Denis O'Hare and Brendan Fraser in "Elling," directed

Denis O'Hare and Brendan Fraser in "Elling," directed by Doug Hughes at the Ethel Barrymore Theatre. Credit: Joan Marcus

Classic entertainment is filled with funny and sad tales of unlikely male friendships - Oscar and Felix in "The Odd Couple," George and Lennie in "Of Mice and Men," Mutt and Jeff in the comic strip.

To those, Broadway audiences are being dared to add Kjell Bjarne and Elling, odd-couple housemates in a psychiatric halfway house in - no kidding - Oslo, Norway.

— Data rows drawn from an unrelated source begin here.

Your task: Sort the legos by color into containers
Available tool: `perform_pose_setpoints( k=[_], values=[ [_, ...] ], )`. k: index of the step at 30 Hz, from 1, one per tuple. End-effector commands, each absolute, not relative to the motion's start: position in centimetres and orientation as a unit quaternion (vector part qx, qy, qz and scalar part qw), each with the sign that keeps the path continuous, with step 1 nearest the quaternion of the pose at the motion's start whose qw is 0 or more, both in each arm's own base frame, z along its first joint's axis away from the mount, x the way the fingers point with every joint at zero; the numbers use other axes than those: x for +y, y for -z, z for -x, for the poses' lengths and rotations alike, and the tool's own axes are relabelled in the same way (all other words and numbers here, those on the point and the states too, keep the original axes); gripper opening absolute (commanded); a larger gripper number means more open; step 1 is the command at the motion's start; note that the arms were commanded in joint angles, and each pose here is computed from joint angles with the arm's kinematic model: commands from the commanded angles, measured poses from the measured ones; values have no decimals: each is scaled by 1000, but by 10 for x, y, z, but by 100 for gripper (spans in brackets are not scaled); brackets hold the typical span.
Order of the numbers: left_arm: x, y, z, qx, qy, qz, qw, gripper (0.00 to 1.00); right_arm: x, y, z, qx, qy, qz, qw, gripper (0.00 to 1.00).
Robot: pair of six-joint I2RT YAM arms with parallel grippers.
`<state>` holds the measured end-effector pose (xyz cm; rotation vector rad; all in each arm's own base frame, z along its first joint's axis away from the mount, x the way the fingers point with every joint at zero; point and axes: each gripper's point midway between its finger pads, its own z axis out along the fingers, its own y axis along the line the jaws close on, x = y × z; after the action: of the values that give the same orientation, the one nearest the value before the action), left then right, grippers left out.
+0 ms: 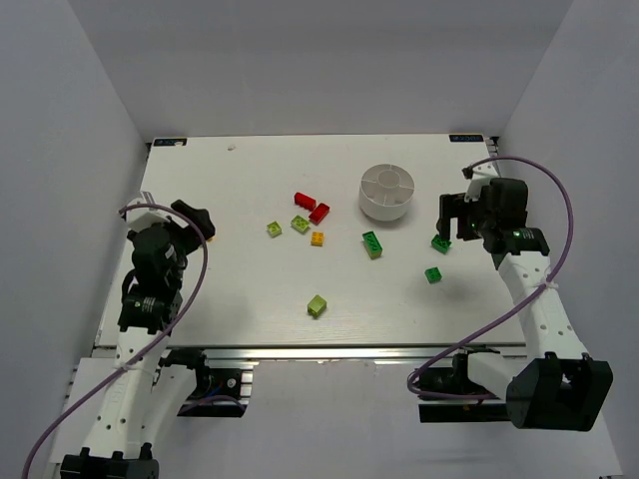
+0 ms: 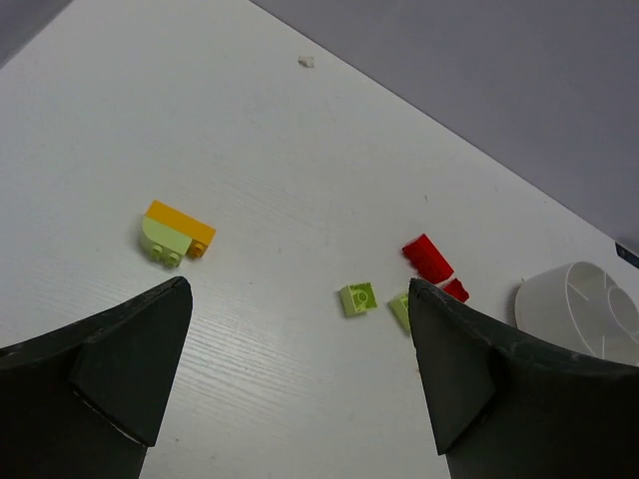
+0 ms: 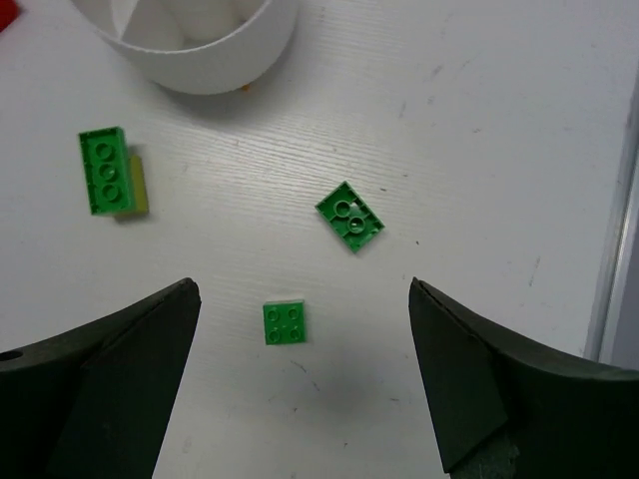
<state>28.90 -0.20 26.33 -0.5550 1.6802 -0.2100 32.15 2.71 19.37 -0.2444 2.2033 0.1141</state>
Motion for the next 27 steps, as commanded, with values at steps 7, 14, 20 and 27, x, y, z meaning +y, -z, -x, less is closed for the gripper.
perform_pose_setpoints(
  k=[7, 14, 20, 27],
  values=[
    [-23, -257, -281, 749, 138, 211, 613, 97, 119, -202, -237, 674, -199, 537, 467, 90],
    [-27, -255, -277, 752, 149, 211, 606, 68, 144, -197, -212, 637, -281, 538, 475, 86],
    [-39, -248, -280, 765, 173, 195, 588, 5, 138, -179, -235, 737, -285, 434, 433, 4],
    [-58, -236, -284, 772, 221, 187, 566, 76, 121, -159, -256, 806, -242, 365, 399, 72]
  ],
)
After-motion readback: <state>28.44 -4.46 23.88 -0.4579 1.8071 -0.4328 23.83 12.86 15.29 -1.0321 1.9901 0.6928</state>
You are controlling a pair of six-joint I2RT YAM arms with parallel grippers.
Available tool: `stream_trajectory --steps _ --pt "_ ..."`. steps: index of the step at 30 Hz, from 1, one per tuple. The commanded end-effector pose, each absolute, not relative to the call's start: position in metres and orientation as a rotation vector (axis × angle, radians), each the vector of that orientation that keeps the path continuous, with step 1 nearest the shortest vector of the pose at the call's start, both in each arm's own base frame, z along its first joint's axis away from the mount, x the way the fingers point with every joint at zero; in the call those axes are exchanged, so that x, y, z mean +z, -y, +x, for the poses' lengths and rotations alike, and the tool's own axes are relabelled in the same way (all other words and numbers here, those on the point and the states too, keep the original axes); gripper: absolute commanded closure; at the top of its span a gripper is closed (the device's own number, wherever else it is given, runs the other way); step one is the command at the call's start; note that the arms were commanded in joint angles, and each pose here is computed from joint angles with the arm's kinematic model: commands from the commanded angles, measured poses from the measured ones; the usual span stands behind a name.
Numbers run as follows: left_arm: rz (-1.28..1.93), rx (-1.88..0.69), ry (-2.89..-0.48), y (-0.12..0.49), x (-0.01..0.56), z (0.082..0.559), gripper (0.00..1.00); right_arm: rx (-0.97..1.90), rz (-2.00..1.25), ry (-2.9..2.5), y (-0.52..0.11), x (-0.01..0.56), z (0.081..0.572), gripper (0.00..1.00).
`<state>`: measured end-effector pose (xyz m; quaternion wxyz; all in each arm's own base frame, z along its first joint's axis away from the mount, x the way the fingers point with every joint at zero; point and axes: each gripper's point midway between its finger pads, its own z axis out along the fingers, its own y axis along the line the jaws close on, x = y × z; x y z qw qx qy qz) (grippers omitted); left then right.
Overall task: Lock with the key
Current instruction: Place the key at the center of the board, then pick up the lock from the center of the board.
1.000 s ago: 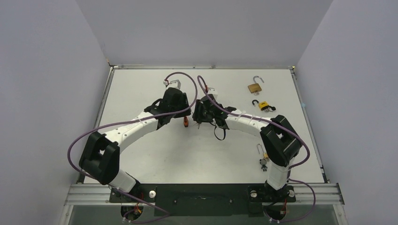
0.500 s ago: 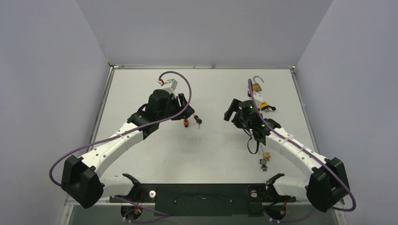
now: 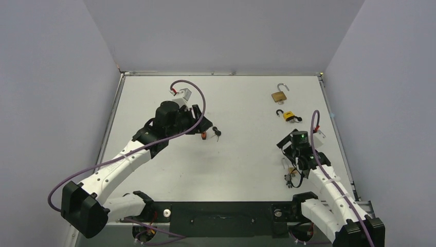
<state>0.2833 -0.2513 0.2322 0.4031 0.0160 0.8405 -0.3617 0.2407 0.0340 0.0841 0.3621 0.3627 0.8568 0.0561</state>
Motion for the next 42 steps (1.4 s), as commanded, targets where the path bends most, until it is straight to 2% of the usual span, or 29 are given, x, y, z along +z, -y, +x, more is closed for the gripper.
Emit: stream_trajectory --steps 1,6,14,23,31,38,42 --pt "0.045 -0.964 -2.046 0.249 0.251 0.287 0.5 0.085 1.156 -2.194 -0.011 0.061 0.219 0.16" --pt "0.022 -0.967 -2.047 0.238 0.249 0.292 0.5 0.015 1.337 -2.138 0.01 0.047 0.202 0.19" --pt "-0.006 -0.973 -2.043 0.23 0.25 0.297 0.5 -0.029 1.528 -2.063 0.02 0.043 0.19 0.31" --pt "-0.024 -0.982 -2.048 0.23 0.246 0.3 0.51 -0.059 1.592 -2.123 0.017 0.033 0.188 0.35" --pt "-0.043 -0.983 -2.052 0.226 0.245 0.304 0.5 -0.074 1.671 -2.124 0.02 0.022 0.186 0.46" --pt "-0.059 -0.992 -2.059 0.225 0.241 0.307 0.51 -0.052 1.686 -2.152 0.014 0.014 0.187 0.51" --pt "-0.073 -0.995 -2.064 0.224 0.239 0.308 0.51 -0.062 1.693 -2.201 0.011 0.007 0.184 0.6"
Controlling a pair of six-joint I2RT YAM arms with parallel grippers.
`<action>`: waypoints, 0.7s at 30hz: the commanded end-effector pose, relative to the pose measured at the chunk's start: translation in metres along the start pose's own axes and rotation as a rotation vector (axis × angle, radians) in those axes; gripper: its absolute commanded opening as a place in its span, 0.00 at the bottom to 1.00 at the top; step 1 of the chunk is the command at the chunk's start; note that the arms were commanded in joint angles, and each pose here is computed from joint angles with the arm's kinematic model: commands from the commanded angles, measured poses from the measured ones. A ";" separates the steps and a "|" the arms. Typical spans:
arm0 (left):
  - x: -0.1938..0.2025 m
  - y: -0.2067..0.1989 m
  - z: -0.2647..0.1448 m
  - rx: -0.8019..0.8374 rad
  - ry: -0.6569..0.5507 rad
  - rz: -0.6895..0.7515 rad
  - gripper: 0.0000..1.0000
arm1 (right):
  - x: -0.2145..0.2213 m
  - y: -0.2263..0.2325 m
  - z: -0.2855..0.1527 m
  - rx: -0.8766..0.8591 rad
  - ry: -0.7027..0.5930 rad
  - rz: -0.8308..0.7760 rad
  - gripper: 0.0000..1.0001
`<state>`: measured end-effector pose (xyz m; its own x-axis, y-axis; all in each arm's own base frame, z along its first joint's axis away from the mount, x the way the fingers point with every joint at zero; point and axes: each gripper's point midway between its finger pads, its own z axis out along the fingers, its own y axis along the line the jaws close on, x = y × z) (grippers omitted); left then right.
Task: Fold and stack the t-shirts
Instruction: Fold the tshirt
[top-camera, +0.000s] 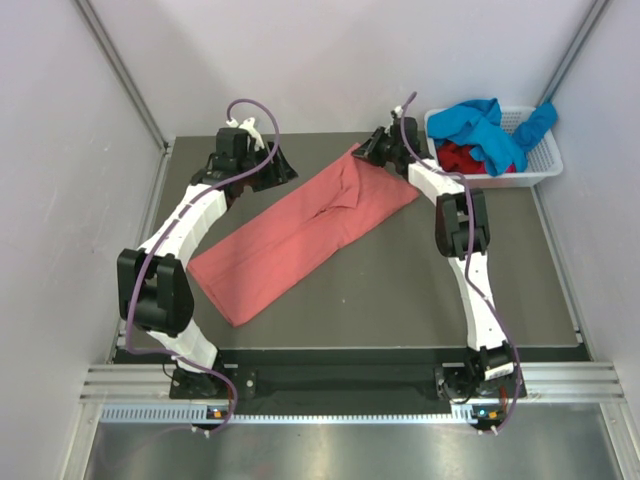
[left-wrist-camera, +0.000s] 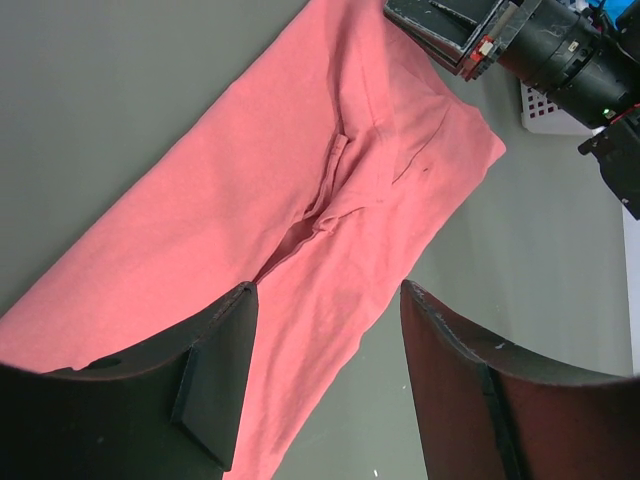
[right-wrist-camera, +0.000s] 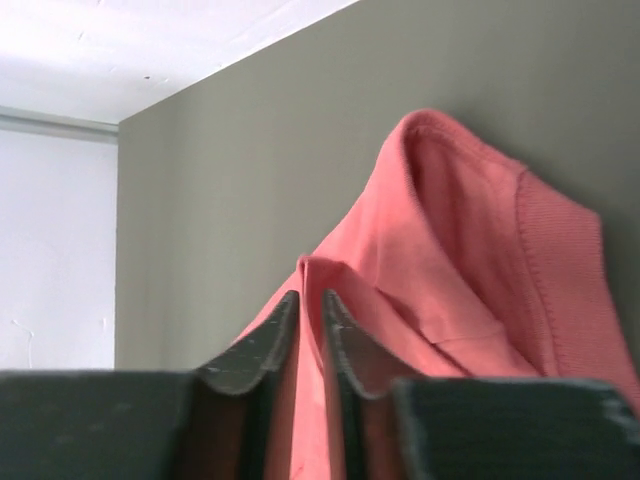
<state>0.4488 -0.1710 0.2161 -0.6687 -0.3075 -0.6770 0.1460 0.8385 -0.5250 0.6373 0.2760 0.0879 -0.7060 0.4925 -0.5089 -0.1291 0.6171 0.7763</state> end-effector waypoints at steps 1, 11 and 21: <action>-0.025 -0.022 -0.020 0.060 -0.068 0.026 0.64 | -0.011 0.005 0.001 -0.025 -0.024 -0.035 0.17; -0.033 -0.027 -0.026 0.071 -0.076 0.034 0.64 | -0.026 0.017 -0.041 0.026 0.040 -0.155 0.32; -0.037 -0.037 -0.030 0.104 -0.076 0.009 0.64 | 0.028 0.019 -0.105 0.032 0.174 -0.226 0.56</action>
<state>0.4477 -0.1768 0.2320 -0.6722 -0.3133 -0.6708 0.1697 0.8168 -0.5515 0.5459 0.2358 0.0695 -0.8359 0.2713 -0.4771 -0.1308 0.7458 0.6532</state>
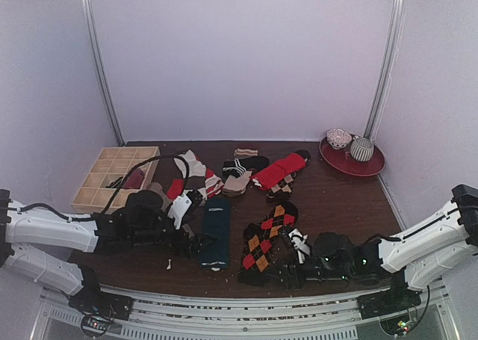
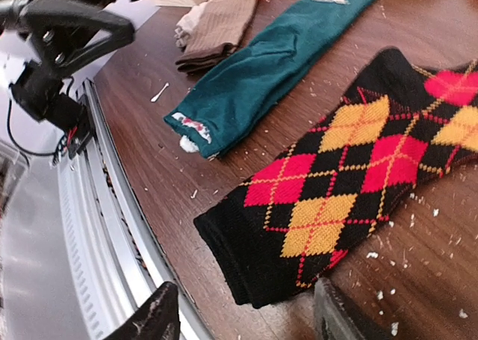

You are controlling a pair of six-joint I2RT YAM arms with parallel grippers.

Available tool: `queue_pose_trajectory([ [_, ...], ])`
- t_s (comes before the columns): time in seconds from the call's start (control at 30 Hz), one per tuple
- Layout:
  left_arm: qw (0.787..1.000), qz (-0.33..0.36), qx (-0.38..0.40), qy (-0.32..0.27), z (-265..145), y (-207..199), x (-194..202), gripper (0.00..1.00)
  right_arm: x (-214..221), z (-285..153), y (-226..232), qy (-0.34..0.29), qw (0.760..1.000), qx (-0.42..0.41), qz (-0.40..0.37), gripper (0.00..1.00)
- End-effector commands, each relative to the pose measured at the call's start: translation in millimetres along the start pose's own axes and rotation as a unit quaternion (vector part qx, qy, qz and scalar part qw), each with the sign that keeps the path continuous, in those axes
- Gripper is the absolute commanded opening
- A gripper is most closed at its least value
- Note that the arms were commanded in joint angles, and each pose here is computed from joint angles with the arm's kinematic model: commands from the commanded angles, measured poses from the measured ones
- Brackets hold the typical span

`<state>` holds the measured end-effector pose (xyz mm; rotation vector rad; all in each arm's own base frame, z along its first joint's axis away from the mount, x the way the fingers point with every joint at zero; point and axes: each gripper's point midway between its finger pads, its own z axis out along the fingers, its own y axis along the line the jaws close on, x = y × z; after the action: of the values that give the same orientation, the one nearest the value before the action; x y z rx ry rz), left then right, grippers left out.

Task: Roll the socks
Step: Adjust the bag handles on the takeout bag, then roll a pair of socks at the center of the board.

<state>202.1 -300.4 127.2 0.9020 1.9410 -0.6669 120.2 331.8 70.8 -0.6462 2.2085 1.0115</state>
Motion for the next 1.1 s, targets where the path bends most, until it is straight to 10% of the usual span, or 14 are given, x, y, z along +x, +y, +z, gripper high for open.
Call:
queue_pose_trajectory([
  [0.0, 1.0, -0.003, -0.006, -0.022, -0.7, -0.2, -15.4, 0.98, 5.2, -3.2, -0.7, -0.01, 0.985, 0.02, -0.17, 0.64],
  [0.3, 1.0, 0.006, -0.002, -0.014, 5.8, -2.3, -18.6, 0.98, 13.5, 11.7, 32.2, -0.051, 0.907, -0.034, -0.416, 0.69],
  [0.73, 1.0, 0.008, 0.0, -0.007, 10.3, -2.6, -13.0, 0.98, 36.4, 42.9, 18.7, -0.003, 0.896, -0.017, -0.443, 0.65],
  [0.9, 1.0, 0.008, 0.007, -0.006, 10.5, -4.5, -11.1, 0.98, 45.1, 52.6, 4.8, 0.028, 0.908, 0.011, -0.418, 0.53],
  [1.07, 1.0, 0.015, 0.016, -0.011, 8.0, -7.6, -10.7, 0.98, 54.7, 56.2, -10.0, 0.069, 0.928, 0.041, -0.364, 0.17],
])
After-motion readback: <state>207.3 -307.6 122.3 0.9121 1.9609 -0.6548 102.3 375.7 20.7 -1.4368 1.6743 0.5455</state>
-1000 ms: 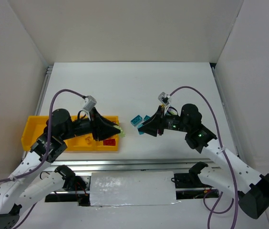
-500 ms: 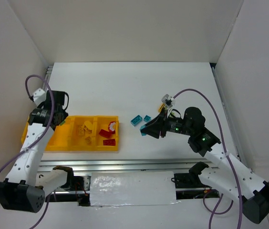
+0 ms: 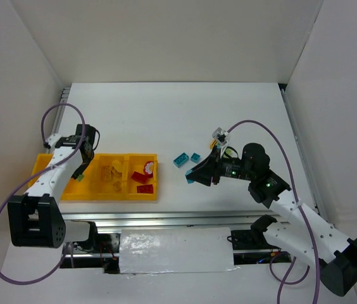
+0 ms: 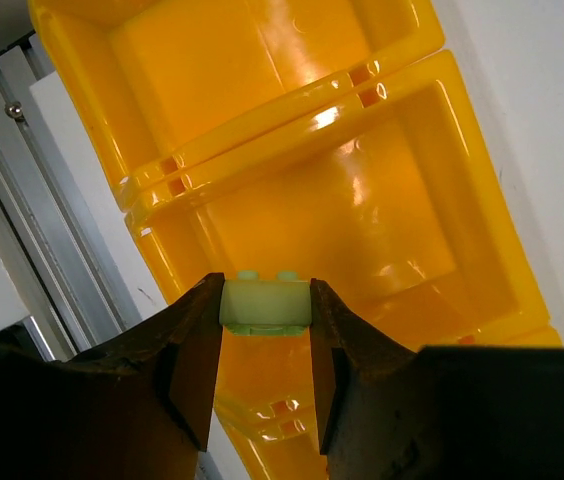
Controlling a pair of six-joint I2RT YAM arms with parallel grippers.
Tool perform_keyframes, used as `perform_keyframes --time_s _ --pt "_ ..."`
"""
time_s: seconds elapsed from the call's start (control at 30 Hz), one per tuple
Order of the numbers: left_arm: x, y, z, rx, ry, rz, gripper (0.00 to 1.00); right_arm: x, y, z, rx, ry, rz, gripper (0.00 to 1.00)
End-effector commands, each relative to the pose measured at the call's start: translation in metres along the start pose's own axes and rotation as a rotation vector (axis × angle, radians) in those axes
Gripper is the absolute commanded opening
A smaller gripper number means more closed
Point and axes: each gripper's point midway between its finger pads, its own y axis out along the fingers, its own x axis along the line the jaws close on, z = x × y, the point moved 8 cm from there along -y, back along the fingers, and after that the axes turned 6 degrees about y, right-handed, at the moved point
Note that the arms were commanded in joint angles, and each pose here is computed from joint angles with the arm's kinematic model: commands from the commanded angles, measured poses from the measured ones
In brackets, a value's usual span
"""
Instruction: Sort the legos into containers by color
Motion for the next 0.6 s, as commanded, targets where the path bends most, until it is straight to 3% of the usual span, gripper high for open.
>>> perform_keyframes --time_s 0.0,0.03,0.07,0.13,0.37,0.57 --pt "0.000 0.006 -0.002 -0.026 -0.066 -0.050 0.45 0.003 0.000 -0.004 -0.016 -0.035 -0.031 0.00" --pt "-0.001 0.006 -0.002 -0.024 -0.070 -0.050 0.66 0.003 0.000 -0.004 -0.016 -0.036 -0.033 0.00" --pt "0.000 0.006 0.000 -0.018 -0.070 -0.049 0.66 0.003 0.000 -0.003 -0.014 -0.033 -0.034 0.00" --pt "0.000 0.006 0.001 -0.019 -0.078 -0.036 0.99 0.003 0.001 -0.003 -0.013 -0.033 -0.037 0.00" --pt "0.001 -0.017 -0.013 -0.038 -0.083 0.136 1.00 0.000 0.004 -0.003 -0.007 -0.009 -0.031 0.00" --pt "0.003 -0.062 -0.025 -0.086 0.016 0.530 1.00 -0.005 0.012 -0.006 -0.019 0.056 -0.005 0.00"
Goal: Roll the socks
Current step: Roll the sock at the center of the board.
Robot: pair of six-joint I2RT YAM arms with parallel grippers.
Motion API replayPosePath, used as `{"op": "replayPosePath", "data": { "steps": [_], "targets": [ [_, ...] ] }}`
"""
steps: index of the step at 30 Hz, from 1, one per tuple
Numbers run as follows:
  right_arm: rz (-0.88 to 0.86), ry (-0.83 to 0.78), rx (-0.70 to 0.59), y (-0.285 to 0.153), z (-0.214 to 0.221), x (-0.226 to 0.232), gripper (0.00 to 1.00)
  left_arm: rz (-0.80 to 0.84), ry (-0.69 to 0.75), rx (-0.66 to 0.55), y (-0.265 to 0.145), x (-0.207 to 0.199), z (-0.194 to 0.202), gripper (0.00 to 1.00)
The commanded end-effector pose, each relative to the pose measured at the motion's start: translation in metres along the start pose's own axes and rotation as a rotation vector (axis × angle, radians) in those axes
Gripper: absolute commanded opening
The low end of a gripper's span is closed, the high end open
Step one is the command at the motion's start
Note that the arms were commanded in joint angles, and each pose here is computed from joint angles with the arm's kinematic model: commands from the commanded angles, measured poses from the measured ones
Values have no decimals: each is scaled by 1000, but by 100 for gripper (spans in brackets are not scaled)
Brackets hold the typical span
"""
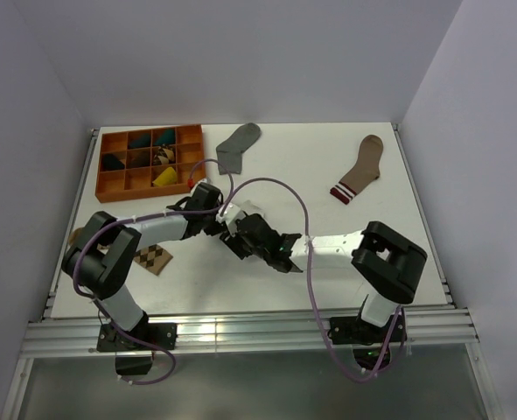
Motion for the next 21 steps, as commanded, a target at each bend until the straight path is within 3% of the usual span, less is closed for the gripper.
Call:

"Elling," Simon Bent's hit British adaptation of a popular Norwegian novel and movie, has been restaged by Doug Hughes with a wonderful, unlikely pair, Brendan Fraser and Denis O'Hare. This is a strange little comedy, which has the quaint feel of a foreign fable and the '60s cuckoo's-nest romanticization of the troubled and adorable mentally ill.

And so it really should be annoying. Instead, it is oddly charming, even winning. Or, as Elling says when his friend is described as odd, "I prefer the English expression 'rare.' As in uncommon."

The chemistry comes in the casting. O'Hare is a virtuoso of such high-strung needy eccentrics as the gay baseball fanatic in "Take Me Out" and the meanest royal vampire in "True Blood." Here he finds astonishing shadings on internalized neuroses as Elling, the aging mama's boy.

But the real surprise is Fraser, the formerly boyish comic-action-movie star, making an altogether endearing Broadway debut as the huge and ebullient, simple and slobby Kjell.

The men could be different subspecies of human. Kjell, in his filthy undershirt and Snoopy doughboy hat, is a sweet hulk whose pores are almost too open to hunger and trust. Elling, with a wary face of sunken angles and pants up to his armpits, guards his nervous system against exposure.

They do step out of their spare state-supported apartment, and attempt to live in the so-called normal world. They meet, among others, a mysterious, famous poet (the monumentally trustworthy Richard Easton) and the bemused social worker (Jeremy Shamos) and the pregnant drunken neighbor (the endearingly vulgar Jennifer Coolidge).

Hughes stages all this with precision-loopy timing and the courage not to Americanize the strangeness for easy consumption. It's an uncommon choice. Hope it works.